**WHAT NEEDS TO BE DONE:** Lift out each line of the data that holds "this".

Segment Open

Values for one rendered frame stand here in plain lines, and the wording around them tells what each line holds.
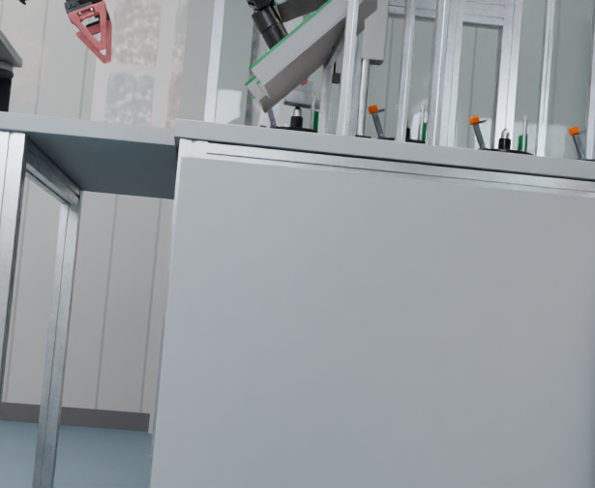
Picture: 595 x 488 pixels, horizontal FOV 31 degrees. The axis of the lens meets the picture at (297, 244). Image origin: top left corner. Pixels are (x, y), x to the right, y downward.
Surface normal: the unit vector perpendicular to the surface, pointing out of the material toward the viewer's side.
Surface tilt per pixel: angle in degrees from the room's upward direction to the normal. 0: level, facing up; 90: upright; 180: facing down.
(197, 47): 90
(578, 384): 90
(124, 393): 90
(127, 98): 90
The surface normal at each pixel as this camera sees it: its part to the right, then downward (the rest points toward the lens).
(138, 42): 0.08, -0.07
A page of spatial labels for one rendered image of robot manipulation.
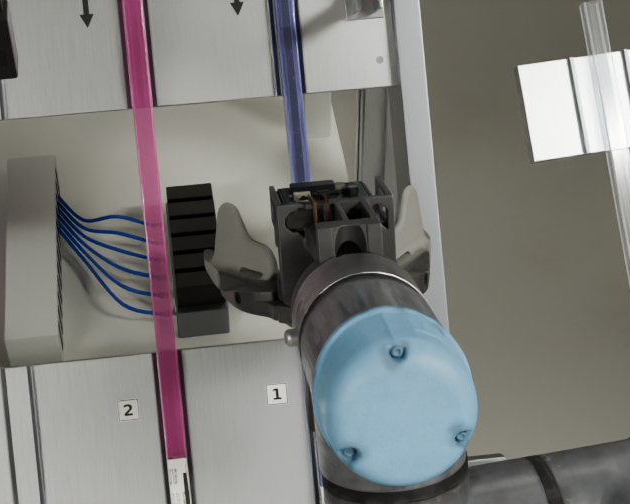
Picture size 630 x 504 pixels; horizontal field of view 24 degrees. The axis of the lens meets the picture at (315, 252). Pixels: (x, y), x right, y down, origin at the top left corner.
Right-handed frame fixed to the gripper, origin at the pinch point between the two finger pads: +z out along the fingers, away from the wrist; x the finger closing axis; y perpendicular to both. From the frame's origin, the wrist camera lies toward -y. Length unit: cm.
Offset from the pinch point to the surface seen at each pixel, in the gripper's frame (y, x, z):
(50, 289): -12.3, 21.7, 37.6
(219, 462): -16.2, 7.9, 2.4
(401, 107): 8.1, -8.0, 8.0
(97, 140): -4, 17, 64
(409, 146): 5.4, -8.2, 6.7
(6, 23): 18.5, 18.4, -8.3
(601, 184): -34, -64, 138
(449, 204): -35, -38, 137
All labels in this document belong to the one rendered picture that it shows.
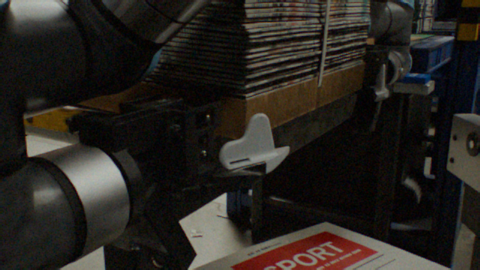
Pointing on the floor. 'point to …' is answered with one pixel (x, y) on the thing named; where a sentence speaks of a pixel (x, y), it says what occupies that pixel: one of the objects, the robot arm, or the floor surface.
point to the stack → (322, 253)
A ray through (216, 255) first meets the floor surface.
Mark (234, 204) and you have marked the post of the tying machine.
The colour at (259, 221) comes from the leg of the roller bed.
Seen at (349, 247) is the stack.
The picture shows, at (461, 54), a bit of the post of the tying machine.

Segment Closed

**RESULT BELOW:**
The surface normal at each pixel as this camera sees it: its part to the right, then downward (the rest points toward the lens).
All labels in this document belong to the one rendered picture that it shows.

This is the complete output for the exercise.